Your task is to print every entry below exactly as given.
Segment Start: Data shown
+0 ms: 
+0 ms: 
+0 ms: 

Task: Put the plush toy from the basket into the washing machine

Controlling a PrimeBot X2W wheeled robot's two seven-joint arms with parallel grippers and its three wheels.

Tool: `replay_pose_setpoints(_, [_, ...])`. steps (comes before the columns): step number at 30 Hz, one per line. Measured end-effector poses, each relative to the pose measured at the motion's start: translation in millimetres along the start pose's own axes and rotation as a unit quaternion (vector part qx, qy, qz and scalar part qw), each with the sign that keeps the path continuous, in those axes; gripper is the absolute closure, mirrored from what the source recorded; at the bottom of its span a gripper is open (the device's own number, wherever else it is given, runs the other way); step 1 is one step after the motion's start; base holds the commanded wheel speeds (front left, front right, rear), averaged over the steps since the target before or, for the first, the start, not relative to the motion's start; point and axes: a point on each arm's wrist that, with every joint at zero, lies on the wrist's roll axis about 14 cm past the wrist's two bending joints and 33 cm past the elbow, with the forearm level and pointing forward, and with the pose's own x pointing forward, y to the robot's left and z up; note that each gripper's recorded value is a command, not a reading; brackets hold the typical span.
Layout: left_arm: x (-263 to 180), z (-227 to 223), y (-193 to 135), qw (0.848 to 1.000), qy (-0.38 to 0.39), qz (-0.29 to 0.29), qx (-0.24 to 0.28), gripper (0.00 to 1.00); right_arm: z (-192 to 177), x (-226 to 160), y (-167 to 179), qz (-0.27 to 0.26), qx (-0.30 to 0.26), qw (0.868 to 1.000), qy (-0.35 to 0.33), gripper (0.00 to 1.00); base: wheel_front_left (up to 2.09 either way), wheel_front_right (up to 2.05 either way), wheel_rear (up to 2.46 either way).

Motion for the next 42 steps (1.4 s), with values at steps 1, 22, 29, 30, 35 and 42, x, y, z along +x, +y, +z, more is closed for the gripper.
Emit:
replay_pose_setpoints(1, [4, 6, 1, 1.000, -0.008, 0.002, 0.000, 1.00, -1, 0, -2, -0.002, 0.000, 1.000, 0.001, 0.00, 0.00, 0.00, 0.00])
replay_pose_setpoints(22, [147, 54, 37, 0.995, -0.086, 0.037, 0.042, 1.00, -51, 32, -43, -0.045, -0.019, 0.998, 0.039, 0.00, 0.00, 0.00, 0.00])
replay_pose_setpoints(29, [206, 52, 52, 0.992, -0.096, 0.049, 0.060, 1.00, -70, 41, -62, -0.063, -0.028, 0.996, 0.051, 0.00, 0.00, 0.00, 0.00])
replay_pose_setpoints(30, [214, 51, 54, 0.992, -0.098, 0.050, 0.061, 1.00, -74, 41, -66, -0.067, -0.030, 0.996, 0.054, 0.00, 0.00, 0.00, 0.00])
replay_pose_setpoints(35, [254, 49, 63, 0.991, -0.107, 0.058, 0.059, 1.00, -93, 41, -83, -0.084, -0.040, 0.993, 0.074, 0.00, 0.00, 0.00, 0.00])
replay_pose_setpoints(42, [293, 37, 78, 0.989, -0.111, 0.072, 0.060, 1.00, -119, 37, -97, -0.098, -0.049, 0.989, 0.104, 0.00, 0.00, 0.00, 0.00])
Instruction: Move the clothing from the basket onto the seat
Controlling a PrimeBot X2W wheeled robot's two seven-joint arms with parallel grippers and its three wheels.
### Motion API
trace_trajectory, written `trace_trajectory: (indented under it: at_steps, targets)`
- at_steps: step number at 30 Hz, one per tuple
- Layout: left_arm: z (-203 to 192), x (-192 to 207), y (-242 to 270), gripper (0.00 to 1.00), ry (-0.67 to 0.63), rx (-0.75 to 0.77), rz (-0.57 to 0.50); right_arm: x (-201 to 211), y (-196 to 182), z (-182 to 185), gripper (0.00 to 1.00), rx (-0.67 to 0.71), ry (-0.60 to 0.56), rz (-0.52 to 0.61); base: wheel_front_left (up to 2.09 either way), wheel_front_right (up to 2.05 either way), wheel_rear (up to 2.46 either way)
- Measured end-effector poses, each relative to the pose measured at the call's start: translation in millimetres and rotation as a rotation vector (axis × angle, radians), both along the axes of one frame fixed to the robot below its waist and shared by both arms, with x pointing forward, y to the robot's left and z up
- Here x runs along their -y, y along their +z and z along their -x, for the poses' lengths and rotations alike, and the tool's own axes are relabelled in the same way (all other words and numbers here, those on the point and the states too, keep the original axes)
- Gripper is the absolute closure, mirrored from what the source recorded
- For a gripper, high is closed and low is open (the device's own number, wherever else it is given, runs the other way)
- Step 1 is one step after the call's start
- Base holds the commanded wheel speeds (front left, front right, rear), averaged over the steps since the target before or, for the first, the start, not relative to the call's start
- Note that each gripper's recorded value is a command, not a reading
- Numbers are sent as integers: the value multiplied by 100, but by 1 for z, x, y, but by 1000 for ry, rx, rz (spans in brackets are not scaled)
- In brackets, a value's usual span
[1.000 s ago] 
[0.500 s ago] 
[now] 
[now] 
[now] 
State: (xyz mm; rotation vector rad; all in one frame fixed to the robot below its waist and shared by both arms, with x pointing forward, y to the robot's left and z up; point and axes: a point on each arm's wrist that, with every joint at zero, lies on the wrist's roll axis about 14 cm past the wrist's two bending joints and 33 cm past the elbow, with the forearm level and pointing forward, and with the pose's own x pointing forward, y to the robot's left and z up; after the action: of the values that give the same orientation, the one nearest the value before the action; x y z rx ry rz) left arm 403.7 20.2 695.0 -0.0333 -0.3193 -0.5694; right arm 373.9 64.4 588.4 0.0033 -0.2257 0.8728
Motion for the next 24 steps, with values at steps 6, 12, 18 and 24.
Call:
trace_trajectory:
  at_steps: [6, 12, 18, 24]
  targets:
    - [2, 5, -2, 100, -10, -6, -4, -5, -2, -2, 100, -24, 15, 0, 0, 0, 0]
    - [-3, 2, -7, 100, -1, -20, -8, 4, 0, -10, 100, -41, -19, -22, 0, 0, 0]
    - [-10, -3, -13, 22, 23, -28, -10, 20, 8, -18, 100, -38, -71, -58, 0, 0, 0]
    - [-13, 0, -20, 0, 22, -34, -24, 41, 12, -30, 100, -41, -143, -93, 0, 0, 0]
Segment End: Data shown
# The completed task:
+0 ms: 
+0 ms: 
+0 ms: 

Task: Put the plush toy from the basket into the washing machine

Controlling a PrimeBot X2W wheeled robot's two seven-joint arms with parallel grippers and its three wheels.

Tool: `replay_pose_setpoints(_, [_, ...])`. steps (comes before the columns): step number at 30 Hz, one per line. Measured end-effector poses, each relative to the pose measured at the motion's start: translation in millimetres along the start pose's own axes and rotation as a unit quaternion (vector part qx, qy, qz and scalar part qw), each with the sign that keeps the path continuous, in those axes; gripper is the absolute closure, mirrored from what the source recorded; at the bottom of its span a gripper is open (the device's own number, wherever else it is given, runs the other way); step 1 is one step after the motion's start; base holds the commanded wheel speeds (front left, front right, rear), averaged over the steps since the target before or, for the first, the start, not relative to the motion's start; point and axes: a point on each arm's wrist that, with every joint at zero, lies on the wrist's roll axis about 14 cm past the wrist's two bending joints and 33 cm past the elbow, with the forearm level and pointing forward, and with the pose's own x pointing forward, y to the robot's left and z up; note that each gripper's recorded value is a command, not a reading; brackets hold the typical span.
Layout: left_arm: x (-263 to 180), z (-227 to 223), y (-193 to 135), qw (0.848 to 1.000), qy (-0.38 to 0.39), qz (-0.29 to 0.29), qx (-0.24 to 0.28), gripper (0.00 to 1.00); right_arm: z (-192 to 177), x (-226 to 160), y (-167 to 179), qz (-0.27 to 0.26), qx (-0.30 to 0.26), qw (0.868 to 1.000), qy (-0.35 to 0.33), gripper (0.00 to 1.00); base: wheel_front_left (up to 2.09 either way), wheel_front_right (up to 2.05 either way), wheel_rear (up to 2.46 either way).

Motion for the next 42 steps (1.4 s), with values at steps 1, 22, 29, 30, 35 and 42, x, y, z along +x, +y, +z, more is closed for the gripper.
Emit:
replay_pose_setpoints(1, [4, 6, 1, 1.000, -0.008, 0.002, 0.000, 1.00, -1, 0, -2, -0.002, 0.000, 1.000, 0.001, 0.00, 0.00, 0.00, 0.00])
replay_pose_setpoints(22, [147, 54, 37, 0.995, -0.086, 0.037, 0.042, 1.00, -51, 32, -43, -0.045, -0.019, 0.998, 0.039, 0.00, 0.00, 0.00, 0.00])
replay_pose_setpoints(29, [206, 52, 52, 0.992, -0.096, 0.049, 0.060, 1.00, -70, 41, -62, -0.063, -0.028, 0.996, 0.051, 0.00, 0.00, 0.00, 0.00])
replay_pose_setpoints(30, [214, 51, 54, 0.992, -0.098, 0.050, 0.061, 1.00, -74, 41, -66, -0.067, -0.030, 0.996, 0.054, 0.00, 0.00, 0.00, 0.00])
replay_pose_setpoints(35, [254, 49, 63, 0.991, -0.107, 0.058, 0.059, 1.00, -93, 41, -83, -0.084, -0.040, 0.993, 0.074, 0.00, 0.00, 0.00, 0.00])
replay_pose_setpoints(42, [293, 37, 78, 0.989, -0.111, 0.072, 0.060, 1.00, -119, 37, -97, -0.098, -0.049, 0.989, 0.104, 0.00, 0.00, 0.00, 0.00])
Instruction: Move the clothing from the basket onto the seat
Controlling a PrimeBot X2W wheeled robot's two seven-joint arms with parallel grippers and its three wheels.
### Motion API
trace_trajectory, written `trace_trajectory: (indented under it: at_steps, targets)`
- at_steps: step number at 30 Hz, one per tuple
- Layout: left_arm: z (-203 to 192), x (-192 to 207), y (-242 to 270), gripper (0.00 to 1.00), ry (-0.67 to 0.63), rx (-0.75 to 0.77), rz (-0.57 to 0.50); right_arm: x (-201 to 211), y (-196 to 182), z (-182 to 185), gripper (0.00 to 1.00), rx (-0.67 to 0.71), ry (-0.60 to 0.56), rz (-0.52 to 0.61); base: wheel_front_left (up to 2.09 either way), wheel_front_right (up to 2.05 either way), wheel_rear (up to 2.46 either way)
- Measured end-effector poses, each relative to the pose measured at the call's start: translation in millimetres and rotation as a rotation vector (axis × angle, radians), both along the axes of one frame fixed to the robot below its waist and shared by both arms, with x pointing forward, y to the robot's left and z up
- Here x runs along their -y, y along their +z and z along their -x, for the poses' lengths and rotations alike, and the tool's own axes are relabelled in the same way (all other words and numbers here, those on the point and the states too, keep the original axes)
- Gripper is the absolute closure, mirrored from what the source recorded
- For a gripper, high is closed and low is open (the device's own number, wherever else it is given, runs the other way)
- Step 1 is one step after the call's start
- Base holds the commanded wheel speeds (front left, front right, rear), averaged over the steps since the target before or, for the first, the start, not relative to the call's start
- Note that each gripper's recorded value is a command, not a reading
- Numbers are sent as integers: the value multiplied by 100, but by 1 for z, x, y, but by 1000 for ry, rx, rz (spans in brackets are not scaled)
- In brackets, a value's usual span
[1.000 s ago] 
[0.500 s ago] 
[now] 
[now] 
[now] 
State: (xyz mm; rotation vector rad; all in one frame fixed to the robot below its waist and shared by both arms, with x pointing forward, y to the robot's left and z up; point and axes: a point on each arm's wrist that, with every joint at zero, lies on the wrist's roll axis about 14 cm past the wrist's two bending joints and 33 cm past the elbow, with the forearm level and pointing forward, and with the pose's own x pointing forward, y to the robot's left and z up; after the action: of the values that give the same orientation, the one nearest the value before the action; x y z rx ry rz) left arm 403.7 20.2 695.0 -0.0333 -0.3193 -0.5694; right arm 373.9 64.4 588.4 0.0033 -0.2257 0.8728
Motion for the next 24 steps, with values at steps 6, 12, 18 and 24.
Call:
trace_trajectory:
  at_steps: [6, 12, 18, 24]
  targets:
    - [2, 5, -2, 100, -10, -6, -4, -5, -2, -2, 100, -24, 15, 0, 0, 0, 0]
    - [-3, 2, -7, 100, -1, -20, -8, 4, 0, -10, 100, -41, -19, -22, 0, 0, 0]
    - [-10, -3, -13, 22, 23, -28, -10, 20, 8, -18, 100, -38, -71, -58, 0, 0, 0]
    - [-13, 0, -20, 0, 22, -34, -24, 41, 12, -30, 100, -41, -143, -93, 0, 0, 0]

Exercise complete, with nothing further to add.